Tennessee Williams's 1947 masterpiece took Broadway by storm and made the brooding Marlon Brando a star. Blanche DuBois's last line, "I have always depended on the kindness of strangers," has become a cliche, but Staggs (All About All About Eve; Close-Up on Sunset Boulevard) argues that the whole play is a seminal work, which still "seduces with its disordered exoticism and its power to engulf." He has crafted an entertaining behind-the-scenes narrative of both the play and the film-from Williams's early drafts to the film's battles with Hollywood censors. Rather than dwell on academic interpretations of Streetcar, Staggs takes a more personal tack. He profiles everyone from director Elia Kazan to Jessica Tandy (Broadway's Blanche) as well as backstage personnel. The result is a comprehensive minihistory of 20th-century American stage and screen. And he doesn't stint on tabloid juice, either, noting that both Vivien Leigh and Kazan had voracious sexual appetites. He also incorporates playful trivia, such as a Jeopardy!-style quiz on actresses who've played Blanche. The inclusion of such lighthearted information balances Staggs's absorbing account of the creation of and continued fascination with this American classic. Photos. Agent, Jim Donovan. (June) Copyright 2005 Reed Business Information.

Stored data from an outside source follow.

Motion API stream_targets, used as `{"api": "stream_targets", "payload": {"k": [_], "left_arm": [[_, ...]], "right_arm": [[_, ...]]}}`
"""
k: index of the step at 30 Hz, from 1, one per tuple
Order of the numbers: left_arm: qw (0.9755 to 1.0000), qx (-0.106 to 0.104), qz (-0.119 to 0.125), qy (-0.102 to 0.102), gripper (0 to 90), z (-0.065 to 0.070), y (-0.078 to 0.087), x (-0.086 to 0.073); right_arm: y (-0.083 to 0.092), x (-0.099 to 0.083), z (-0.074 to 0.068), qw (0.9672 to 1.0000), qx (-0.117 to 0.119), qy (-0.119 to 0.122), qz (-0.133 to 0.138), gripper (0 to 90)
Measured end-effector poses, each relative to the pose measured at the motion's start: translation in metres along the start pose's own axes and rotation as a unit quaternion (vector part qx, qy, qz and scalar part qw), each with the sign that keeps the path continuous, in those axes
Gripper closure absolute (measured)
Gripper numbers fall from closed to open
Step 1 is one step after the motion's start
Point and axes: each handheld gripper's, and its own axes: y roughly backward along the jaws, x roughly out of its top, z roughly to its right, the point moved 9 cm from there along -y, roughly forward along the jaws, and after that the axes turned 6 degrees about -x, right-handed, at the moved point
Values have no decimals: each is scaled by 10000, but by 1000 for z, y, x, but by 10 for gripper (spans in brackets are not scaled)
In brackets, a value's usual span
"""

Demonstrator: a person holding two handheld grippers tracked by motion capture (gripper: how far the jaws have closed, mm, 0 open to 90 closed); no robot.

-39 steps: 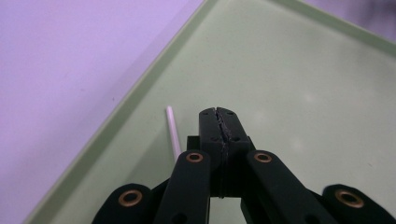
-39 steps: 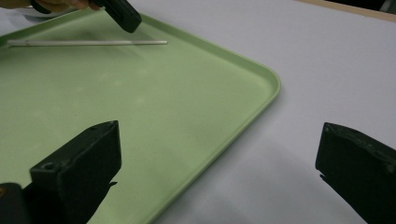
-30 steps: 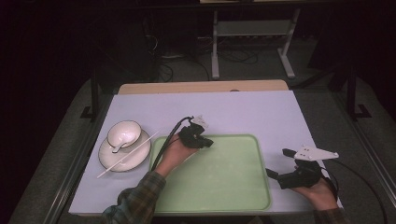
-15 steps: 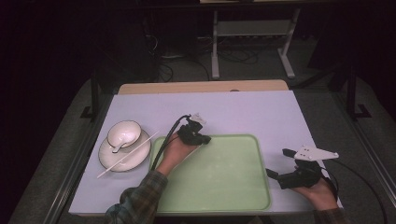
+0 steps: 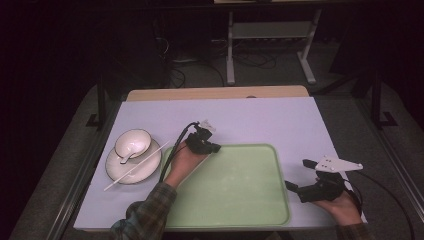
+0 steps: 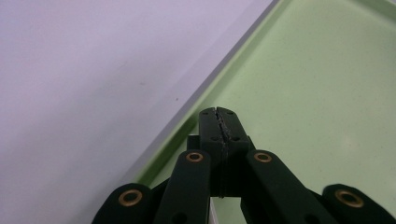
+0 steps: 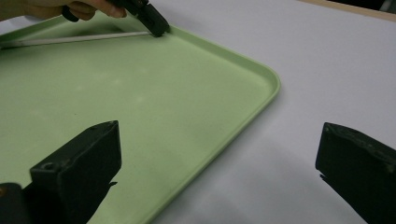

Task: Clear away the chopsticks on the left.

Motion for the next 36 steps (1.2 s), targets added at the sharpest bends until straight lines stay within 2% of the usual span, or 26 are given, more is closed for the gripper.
{"api": "stream_targets", "payload": {"k": [22, 36], "left_arm": [[9993, 222, 51, 284, 898, -20, 27, -23], [9976, 465, -113, 495, 898, -28, 47, -41]], "right_arm": [[0, 0, -1, 10000, -4, -4, 0, 0], [-1, 0, -1, 10000, -8, -3, -4, 0]]}}
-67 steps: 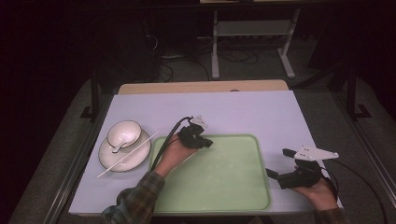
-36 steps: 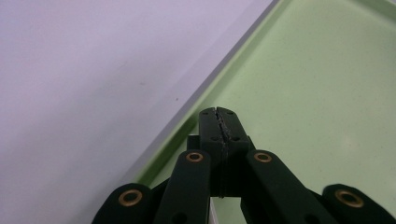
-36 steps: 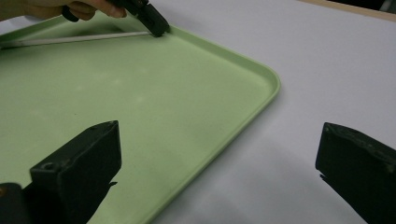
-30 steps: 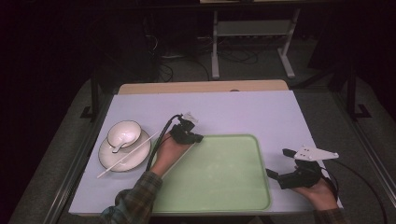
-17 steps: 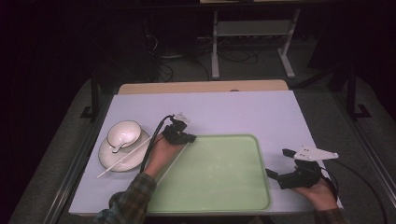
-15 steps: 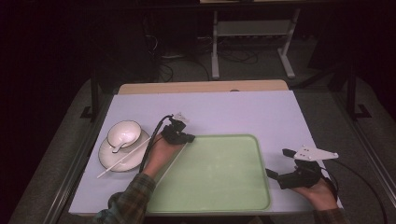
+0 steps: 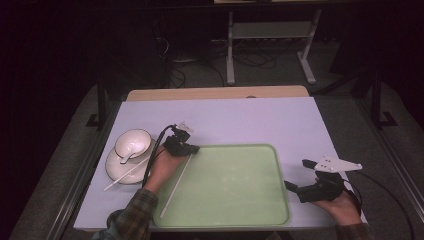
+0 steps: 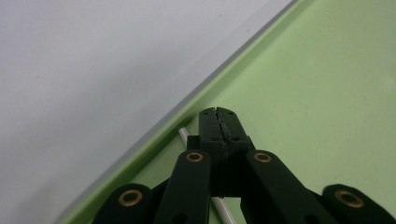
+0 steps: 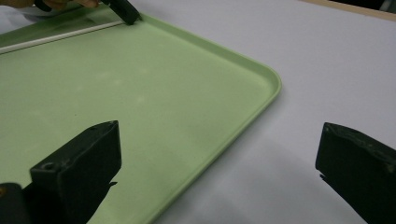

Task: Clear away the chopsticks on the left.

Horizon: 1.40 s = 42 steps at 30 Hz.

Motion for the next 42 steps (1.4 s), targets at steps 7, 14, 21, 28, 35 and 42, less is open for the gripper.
{"api": "stream_targets", "payload": {"k": [7, 14, 21, 28, 35, 42], "left_arm": [[10000, 14, -28, -7, 898, 3, 9, -9], [9999, -83, 81, -108, 898, 19, 25, -24], [9997, -196, 137, -103, 898, 32, 37, -45], [9996, -251, 66, -72, 898, 35, 37, -56], [9998, -188, 77, -9, 898, 32, 41, -58], [9999, -131, 70, 67, 898, 29, 46, -66]], "right_arm": [[-1, 0, 0, 10000, 3, 9, -9, 0], [0, 0, 0, 10000, 2, -4, -4, 0], [0, 0, 0, 10000, -6, 9, -15, 0], [-1, 0, -1, 10000, 2, 6, -20, 0], [-1, 0, 0, 10000, 0, 6, -19, 0], [-1, -1, 0, 10000, -3, 9, -24, 0]]}}
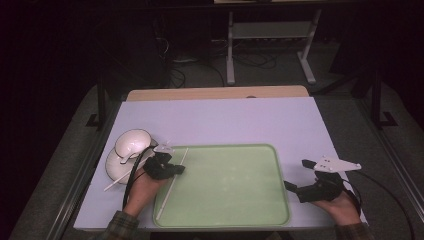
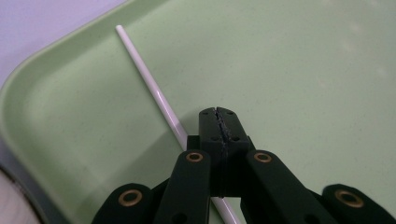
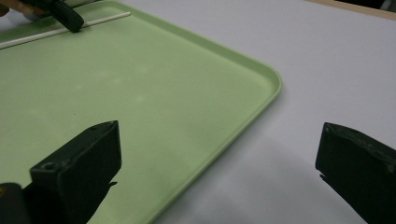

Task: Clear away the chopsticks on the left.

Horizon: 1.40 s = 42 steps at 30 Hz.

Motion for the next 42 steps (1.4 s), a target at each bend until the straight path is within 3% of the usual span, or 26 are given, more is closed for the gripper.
{"api": "stream_targets", "payload": {"k": [19, 33, 37, 42], "left_arm": [[9996, 195, 37, 213, 898, -8, 20, -19], [9997, 172, 80, 166, 896, -6, 22, -20], [9997, 76, 195, 95, 835, -2, 25, -16], [9997, -9, 239, -21, 670, 4, 29, -16]], "right_arm": [[0, 0, -1, 10000, 6, 16, 5, 0], [0, 1, -1, 10000, 7, 18, 19, 0], [0, 1, -1, 10000, 11, 20, 12, 0], [1, 1, -2, 10000, 11, 24, 24, 0]]}}
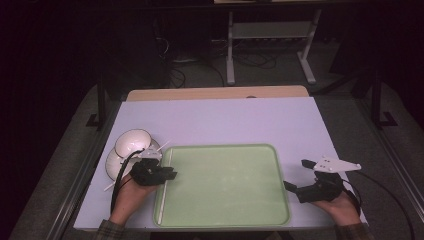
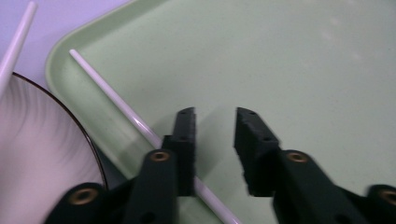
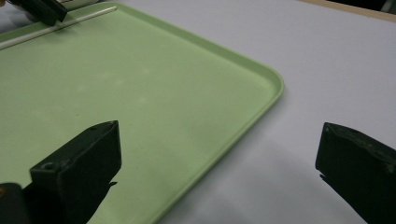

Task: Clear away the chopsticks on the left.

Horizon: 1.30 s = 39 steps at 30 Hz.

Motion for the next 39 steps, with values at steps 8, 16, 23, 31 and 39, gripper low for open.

For those who love behind-the-scenes action with all the trimmings, this extensive account of everything Streetcar-from the play's several stage productions to the filming of the black-and-white classic movie-will not disappoint. Staggs (Close-Up on Sunset Boulevard) researched with gusto, conducting in-depth interviews with all the living cast members and thereby yielding significant material about personalities, performances, and circumstances that is at once revealing and entertaining. Details abound, some quite juicy, about the development of the play; its casting, sets, opening nights, problems, individual productions, and on-set conversations; censorship; public reaction; Tennessee Williams himself; and the stars who appeared in various roles along the way, from Marlon Brando and Jessica Tandy to Kim Hunter, Karl Malden, and, most notably, Vivien Leigh. Staggs does not stint on vivid anecdotes, offering choice Brando vignettes and chronicling Leigh's mental breakdown. Discussions of plot and characters, particularly regarding Blanche, are interwoven with these vibrant details. An intriguing blend of research and pop culture, this will make an exuberant addition to libraries with large entertainment collections.-Carol J. Binkowski, Bloomfield, NJ Copyright 2005 Reed Business Information.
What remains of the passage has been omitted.